Find the word "floor" in the data below and copy each line that holds it.

Data extracted from a collection:
———
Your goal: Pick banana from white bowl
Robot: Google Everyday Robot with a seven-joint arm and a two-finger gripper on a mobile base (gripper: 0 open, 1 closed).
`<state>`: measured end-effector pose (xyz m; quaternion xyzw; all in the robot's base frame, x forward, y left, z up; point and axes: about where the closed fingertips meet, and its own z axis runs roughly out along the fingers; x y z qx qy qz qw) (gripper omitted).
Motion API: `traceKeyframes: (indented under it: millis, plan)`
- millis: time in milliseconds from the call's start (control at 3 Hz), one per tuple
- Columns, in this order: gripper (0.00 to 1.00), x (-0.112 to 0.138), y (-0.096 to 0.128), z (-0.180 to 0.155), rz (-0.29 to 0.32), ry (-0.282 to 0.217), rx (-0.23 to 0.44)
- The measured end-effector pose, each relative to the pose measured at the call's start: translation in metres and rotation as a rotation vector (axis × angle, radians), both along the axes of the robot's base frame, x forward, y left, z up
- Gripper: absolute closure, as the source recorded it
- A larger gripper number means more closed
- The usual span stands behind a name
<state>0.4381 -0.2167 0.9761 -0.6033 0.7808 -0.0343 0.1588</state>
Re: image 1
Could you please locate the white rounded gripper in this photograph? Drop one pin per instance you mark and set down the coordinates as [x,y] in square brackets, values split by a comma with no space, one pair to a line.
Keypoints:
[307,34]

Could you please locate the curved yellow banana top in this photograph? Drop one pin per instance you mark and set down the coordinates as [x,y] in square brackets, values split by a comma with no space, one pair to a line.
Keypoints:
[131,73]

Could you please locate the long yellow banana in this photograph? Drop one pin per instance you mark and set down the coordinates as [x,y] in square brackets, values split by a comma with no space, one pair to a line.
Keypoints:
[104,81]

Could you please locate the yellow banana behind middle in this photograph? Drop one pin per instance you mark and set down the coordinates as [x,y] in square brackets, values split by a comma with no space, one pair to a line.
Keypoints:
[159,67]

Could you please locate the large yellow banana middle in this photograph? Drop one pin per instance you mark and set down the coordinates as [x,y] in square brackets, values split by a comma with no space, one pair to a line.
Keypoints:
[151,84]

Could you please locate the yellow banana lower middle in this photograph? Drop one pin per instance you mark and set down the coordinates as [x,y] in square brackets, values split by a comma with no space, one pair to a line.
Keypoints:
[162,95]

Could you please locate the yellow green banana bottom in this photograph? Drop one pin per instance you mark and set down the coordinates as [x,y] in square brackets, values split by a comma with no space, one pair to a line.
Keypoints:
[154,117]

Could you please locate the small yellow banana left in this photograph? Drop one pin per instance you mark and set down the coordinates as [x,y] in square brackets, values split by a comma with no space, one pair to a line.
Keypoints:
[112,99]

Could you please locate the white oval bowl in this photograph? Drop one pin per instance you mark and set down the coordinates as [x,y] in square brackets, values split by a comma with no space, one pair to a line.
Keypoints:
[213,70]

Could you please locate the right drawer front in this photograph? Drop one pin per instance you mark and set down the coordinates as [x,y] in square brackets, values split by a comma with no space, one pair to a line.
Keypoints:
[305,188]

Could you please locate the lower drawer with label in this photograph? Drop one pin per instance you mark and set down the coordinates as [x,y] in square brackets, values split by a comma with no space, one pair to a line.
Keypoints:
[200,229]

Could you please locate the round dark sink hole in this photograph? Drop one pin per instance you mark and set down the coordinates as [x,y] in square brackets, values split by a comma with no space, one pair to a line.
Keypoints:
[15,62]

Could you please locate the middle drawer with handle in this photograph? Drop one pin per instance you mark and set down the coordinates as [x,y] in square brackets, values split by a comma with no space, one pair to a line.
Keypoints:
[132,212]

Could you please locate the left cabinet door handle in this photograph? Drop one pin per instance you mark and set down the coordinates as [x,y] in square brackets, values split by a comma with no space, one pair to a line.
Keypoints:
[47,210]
———
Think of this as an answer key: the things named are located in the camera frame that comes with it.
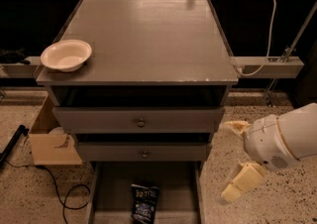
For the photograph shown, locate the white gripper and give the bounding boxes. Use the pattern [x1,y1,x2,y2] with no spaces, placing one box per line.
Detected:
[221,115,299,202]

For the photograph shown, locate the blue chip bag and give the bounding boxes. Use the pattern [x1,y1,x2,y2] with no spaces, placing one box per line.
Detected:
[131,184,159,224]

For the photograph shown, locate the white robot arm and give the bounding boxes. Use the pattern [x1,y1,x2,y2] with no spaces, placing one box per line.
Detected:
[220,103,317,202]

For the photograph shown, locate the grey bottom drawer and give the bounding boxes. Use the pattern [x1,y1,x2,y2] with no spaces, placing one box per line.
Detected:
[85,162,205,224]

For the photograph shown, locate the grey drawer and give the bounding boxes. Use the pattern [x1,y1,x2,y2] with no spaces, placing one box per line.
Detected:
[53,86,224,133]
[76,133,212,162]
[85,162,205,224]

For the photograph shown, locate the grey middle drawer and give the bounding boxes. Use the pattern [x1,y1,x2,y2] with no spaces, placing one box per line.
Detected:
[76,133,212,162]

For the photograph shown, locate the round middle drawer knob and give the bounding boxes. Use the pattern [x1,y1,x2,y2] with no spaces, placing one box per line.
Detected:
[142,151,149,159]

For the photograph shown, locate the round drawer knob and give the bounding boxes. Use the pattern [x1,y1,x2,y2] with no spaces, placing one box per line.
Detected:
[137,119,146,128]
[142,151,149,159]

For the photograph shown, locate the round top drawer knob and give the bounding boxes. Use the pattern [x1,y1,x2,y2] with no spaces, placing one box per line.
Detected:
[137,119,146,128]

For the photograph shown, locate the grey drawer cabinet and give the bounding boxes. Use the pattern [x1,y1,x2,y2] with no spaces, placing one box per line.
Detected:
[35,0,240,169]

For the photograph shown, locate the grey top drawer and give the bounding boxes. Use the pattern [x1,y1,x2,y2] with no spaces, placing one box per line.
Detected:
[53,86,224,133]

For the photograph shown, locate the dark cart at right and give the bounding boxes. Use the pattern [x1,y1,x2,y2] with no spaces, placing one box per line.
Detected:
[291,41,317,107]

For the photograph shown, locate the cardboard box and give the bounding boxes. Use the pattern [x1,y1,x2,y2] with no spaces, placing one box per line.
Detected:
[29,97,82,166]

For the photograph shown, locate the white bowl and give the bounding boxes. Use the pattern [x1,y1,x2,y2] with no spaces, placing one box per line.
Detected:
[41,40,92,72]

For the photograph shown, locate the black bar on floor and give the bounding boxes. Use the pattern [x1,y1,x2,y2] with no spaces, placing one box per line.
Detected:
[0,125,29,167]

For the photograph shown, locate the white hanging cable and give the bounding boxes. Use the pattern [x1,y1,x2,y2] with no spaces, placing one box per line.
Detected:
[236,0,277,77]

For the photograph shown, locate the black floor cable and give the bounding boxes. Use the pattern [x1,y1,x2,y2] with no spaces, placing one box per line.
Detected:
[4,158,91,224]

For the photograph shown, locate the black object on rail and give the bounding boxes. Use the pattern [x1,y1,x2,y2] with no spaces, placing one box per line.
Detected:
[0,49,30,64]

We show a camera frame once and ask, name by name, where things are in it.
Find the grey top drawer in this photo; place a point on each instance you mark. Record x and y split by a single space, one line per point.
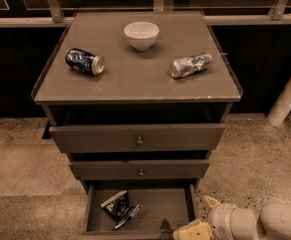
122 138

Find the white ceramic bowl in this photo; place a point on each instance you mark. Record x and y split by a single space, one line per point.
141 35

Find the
———
Task response:
For the photograph shown, locate the black bar on floor and give the bounding boxes. Use the pattern [x1,y1,x2,y2] with no spaces, placing one box per line.
For the photograph shown, locate the black floor cable and give the bounding boxes. Use the pattern [x1,y1,x2,y2] with no spaces, placing one box per line.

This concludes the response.